Copy, from the data below, every line that has "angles" in it.

*** Data records ***

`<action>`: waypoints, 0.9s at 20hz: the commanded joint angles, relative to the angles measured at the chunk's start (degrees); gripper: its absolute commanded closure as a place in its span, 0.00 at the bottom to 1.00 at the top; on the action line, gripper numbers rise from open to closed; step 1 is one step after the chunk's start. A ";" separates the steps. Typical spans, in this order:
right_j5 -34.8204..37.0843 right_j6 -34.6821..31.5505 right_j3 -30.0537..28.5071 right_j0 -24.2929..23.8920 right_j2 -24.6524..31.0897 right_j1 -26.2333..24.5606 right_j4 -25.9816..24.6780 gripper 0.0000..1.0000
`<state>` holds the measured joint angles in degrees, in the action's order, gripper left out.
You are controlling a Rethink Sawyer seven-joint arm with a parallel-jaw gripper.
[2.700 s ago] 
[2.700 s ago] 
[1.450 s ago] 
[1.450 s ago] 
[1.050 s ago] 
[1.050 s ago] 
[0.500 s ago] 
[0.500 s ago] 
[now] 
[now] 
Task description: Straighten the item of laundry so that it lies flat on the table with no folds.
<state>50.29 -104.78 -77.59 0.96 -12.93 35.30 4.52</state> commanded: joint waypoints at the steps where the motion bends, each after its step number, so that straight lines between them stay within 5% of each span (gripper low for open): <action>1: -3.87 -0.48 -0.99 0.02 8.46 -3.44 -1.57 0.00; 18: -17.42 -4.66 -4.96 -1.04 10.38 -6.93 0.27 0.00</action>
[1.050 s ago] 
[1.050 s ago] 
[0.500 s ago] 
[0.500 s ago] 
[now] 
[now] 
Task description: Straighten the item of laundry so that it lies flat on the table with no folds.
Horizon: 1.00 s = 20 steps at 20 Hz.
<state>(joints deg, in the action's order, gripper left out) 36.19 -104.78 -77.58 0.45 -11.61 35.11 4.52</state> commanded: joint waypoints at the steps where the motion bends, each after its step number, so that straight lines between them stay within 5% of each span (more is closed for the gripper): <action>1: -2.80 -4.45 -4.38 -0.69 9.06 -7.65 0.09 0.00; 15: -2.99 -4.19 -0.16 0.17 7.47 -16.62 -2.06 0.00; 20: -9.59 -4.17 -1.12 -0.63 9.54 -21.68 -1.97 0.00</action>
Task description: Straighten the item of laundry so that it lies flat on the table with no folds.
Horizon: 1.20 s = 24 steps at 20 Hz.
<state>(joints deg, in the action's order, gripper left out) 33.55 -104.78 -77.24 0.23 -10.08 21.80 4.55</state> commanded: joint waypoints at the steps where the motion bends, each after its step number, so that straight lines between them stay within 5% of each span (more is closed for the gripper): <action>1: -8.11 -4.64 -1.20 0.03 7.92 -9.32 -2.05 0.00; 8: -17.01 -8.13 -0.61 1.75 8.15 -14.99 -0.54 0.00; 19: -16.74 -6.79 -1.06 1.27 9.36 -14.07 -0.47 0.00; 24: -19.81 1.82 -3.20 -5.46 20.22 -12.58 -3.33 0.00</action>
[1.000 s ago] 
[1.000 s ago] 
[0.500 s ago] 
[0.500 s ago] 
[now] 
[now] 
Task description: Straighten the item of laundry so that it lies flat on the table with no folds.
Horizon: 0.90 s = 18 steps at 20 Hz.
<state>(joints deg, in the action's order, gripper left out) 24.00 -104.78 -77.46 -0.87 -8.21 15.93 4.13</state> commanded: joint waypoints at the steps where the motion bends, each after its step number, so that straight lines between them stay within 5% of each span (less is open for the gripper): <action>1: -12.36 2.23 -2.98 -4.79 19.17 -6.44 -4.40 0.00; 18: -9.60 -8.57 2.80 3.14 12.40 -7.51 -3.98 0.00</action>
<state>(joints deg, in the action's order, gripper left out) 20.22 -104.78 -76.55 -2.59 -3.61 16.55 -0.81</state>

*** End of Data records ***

**Exercise response:**
`<action>`: waypoints, 0.9s at 20hz: the commanded joint angles, relative to the angles measured at the chunk's start (degrees); gripper: its absolute commanded closure as a place in its span, 0.00 at the bottom to 1.00 at the top; on the action line, gripper numbers rise from open to closed; step 1 is one step after the chunk's start. A ";" separates the steps. Typical spans, in this order:
`<state>` holds the measured joint angles in degrees, in the action's order, gripper left out.

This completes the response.